■ **ABOUT THIS EXERCISE**
Among the records, which lines include "camera"? List them.

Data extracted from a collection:
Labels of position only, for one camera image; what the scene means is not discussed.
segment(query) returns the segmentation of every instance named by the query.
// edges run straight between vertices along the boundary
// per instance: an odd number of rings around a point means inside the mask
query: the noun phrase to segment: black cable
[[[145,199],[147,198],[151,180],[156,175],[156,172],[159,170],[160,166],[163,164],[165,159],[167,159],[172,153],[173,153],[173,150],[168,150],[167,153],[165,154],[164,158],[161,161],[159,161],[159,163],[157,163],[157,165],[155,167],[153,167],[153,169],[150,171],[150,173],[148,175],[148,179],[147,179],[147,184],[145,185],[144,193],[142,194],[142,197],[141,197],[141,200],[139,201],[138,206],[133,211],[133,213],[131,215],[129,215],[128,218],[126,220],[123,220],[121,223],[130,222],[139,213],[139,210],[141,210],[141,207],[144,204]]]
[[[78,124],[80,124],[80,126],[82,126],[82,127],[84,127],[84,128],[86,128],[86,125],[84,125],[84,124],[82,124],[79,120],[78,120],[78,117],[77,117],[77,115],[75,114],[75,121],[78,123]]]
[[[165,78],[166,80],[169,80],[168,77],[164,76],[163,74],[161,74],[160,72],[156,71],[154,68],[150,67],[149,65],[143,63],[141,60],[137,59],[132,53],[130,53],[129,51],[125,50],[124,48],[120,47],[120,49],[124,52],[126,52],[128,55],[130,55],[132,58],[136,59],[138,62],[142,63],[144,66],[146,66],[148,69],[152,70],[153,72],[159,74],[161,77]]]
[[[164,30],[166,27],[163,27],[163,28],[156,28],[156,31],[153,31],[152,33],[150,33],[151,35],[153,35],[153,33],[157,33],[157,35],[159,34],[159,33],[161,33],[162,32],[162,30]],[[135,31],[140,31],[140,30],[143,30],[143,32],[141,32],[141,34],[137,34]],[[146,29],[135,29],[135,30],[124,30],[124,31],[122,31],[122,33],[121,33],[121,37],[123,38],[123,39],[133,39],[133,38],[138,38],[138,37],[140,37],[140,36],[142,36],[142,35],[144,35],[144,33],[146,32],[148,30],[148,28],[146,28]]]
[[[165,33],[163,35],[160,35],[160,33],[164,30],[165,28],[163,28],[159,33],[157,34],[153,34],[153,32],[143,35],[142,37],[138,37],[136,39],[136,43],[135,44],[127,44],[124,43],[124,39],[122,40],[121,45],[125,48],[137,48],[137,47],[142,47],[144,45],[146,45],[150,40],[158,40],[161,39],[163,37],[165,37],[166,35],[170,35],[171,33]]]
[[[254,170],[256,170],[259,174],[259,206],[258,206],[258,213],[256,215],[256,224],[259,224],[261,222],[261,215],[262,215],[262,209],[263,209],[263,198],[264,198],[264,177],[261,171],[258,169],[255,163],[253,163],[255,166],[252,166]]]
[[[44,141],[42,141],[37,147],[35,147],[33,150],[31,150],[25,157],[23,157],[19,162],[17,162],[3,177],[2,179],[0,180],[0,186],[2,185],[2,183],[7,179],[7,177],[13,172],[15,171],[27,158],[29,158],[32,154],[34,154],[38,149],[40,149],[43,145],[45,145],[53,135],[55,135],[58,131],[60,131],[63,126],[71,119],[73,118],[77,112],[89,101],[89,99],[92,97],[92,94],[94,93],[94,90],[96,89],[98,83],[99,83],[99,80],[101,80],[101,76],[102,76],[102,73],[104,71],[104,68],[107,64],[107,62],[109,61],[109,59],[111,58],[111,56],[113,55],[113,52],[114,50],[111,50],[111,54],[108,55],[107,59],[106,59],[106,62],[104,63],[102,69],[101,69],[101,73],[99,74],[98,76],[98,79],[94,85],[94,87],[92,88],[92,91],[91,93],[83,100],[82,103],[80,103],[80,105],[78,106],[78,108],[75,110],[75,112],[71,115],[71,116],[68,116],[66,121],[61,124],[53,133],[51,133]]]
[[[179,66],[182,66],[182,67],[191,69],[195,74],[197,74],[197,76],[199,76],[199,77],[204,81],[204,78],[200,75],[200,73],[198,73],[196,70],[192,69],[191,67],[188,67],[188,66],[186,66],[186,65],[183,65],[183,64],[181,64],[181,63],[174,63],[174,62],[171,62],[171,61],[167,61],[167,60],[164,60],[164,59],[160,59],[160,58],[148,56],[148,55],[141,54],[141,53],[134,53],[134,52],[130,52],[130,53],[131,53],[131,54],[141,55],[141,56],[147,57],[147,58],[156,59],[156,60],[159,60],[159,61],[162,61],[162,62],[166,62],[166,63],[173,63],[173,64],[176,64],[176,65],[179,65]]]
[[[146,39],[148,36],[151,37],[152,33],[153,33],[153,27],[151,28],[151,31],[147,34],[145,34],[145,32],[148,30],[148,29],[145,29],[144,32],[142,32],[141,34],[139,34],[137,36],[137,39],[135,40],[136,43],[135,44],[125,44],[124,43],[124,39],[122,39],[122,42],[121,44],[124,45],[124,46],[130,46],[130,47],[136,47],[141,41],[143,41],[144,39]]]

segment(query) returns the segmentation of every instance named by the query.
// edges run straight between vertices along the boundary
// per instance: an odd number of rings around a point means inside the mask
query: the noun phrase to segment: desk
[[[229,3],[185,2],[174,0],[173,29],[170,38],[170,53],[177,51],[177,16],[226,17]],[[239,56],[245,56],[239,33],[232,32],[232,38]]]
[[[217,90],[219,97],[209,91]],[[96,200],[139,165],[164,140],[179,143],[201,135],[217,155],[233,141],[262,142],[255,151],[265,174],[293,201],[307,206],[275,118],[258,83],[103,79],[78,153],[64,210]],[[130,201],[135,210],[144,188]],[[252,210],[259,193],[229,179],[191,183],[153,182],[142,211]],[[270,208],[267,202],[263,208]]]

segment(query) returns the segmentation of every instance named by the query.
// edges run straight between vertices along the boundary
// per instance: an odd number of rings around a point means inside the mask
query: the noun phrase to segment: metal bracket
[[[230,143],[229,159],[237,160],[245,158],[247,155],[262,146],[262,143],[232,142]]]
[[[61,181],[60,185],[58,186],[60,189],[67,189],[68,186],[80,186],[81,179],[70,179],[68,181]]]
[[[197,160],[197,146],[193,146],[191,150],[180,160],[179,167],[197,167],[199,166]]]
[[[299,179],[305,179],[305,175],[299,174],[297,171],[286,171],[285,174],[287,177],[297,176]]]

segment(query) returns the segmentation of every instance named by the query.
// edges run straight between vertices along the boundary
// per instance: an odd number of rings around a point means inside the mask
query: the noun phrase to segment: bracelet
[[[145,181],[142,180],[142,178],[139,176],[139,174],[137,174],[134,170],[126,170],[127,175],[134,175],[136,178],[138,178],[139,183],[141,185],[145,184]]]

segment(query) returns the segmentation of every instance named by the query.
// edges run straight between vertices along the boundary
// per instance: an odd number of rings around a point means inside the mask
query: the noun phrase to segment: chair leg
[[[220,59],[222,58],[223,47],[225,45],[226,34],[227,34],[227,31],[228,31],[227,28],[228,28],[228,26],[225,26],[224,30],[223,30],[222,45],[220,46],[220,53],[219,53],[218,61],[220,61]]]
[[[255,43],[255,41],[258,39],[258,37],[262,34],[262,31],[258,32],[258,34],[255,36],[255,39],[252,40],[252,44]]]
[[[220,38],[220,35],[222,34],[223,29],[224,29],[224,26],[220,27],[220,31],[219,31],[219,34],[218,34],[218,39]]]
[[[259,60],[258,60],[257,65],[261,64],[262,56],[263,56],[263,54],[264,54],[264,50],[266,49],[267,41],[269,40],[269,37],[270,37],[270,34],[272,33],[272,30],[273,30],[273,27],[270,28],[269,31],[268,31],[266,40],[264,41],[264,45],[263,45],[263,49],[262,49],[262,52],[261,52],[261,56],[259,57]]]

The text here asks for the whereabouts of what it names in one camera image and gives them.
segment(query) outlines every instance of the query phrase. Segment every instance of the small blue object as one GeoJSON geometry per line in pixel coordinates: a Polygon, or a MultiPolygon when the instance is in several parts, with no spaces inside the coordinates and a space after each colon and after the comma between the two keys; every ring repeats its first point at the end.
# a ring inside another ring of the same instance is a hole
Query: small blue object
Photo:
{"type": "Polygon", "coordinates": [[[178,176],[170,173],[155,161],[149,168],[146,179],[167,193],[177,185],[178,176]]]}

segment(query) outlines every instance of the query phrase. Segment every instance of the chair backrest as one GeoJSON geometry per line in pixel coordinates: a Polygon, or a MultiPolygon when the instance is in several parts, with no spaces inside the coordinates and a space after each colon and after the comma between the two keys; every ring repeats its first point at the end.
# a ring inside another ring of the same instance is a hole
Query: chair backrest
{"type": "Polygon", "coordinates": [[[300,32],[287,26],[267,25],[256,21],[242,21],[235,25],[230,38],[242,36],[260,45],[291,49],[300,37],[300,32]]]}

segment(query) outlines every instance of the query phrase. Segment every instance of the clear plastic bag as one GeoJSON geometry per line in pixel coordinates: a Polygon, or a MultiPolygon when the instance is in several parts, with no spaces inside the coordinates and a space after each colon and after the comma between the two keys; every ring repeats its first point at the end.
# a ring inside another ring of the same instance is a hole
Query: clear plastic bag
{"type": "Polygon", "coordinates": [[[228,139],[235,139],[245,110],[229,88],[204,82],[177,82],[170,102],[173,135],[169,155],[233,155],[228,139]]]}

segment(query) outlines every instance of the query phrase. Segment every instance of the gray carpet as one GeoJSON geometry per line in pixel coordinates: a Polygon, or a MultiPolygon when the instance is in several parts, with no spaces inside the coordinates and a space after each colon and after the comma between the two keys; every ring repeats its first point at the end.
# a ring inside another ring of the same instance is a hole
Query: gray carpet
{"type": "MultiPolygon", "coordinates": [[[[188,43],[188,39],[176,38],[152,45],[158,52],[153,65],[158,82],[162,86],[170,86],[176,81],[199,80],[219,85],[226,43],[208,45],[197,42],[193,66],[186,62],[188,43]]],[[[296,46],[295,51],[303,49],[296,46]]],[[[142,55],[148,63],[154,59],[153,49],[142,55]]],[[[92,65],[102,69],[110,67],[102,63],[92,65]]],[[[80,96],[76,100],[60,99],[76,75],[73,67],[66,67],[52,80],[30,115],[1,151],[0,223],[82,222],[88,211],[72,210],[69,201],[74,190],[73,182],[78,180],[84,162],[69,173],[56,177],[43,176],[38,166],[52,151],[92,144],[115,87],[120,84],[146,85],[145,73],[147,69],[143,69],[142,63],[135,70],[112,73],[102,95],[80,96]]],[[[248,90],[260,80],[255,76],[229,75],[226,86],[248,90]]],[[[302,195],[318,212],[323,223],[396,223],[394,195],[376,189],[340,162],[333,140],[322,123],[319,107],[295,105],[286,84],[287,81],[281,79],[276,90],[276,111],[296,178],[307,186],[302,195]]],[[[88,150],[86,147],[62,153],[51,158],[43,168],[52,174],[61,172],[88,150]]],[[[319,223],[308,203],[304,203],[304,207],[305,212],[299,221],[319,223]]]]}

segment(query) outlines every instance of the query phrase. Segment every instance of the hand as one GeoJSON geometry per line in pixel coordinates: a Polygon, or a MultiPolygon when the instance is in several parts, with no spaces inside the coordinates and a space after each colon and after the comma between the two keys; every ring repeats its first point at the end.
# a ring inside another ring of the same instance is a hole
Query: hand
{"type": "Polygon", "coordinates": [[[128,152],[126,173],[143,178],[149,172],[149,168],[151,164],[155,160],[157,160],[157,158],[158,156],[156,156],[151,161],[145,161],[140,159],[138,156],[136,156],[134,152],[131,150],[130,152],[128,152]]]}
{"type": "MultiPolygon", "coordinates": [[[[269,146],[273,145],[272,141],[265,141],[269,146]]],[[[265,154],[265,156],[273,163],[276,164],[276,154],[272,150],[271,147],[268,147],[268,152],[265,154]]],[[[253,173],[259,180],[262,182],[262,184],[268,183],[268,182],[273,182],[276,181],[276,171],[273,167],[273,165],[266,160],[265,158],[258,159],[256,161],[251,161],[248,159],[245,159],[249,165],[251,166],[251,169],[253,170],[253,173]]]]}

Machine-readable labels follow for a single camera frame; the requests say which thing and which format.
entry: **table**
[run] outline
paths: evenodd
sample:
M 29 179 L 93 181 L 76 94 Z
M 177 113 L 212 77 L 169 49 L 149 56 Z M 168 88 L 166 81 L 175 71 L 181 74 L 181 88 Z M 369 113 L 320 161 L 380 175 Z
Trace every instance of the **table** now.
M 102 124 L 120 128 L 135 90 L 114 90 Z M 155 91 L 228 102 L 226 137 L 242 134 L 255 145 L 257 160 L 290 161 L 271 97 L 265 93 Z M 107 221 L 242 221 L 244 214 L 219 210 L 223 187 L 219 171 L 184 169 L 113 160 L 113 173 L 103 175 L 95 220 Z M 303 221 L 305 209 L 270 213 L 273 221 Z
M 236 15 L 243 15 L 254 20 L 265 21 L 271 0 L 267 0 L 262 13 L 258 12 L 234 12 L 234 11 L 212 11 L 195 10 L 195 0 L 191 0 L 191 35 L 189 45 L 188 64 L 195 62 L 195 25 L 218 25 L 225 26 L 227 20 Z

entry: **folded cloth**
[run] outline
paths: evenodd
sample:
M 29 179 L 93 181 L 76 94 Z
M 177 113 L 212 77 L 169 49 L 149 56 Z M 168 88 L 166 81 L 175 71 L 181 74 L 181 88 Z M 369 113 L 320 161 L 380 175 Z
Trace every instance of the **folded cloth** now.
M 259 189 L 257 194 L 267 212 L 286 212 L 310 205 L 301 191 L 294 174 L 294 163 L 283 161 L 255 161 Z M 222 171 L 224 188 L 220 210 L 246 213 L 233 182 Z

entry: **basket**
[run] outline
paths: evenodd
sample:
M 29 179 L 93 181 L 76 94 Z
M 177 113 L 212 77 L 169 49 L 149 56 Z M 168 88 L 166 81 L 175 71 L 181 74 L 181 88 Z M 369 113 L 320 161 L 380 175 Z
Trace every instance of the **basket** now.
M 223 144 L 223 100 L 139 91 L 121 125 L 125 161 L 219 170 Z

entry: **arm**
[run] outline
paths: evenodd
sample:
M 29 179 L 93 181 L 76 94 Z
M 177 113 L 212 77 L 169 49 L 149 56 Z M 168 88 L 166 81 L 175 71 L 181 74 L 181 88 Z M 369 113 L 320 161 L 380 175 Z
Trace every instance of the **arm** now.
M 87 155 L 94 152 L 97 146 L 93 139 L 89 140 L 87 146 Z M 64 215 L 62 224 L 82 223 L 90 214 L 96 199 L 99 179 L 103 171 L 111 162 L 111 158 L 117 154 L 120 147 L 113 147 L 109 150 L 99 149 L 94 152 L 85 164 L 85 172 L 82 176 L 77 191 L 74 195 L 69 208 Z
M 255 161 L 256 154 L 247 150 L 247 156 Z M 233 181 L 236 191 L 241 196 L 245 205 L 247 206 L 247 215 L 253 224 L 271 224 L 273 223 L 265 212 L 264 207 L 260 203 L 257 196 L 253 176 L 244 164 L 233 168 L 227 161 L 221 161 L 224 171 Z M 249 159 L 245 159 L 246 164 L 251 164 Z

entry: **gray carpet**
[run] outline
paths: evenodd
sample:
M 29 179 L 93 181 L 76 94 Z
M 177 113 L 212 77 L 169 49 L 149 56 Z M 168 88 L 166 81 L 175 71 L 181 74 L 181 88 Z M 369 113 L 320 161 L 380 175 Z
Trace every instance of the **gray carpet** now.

■ **RESPONSE TO THIS EXERCISE**
Labels of position only, for one camera image; what the scene means is not discussed.
The text here asks for the whereabouts of what it names in one camera image and gives them.
Machine-readable labels follow for a single camera frame; the requests say which thing and which format.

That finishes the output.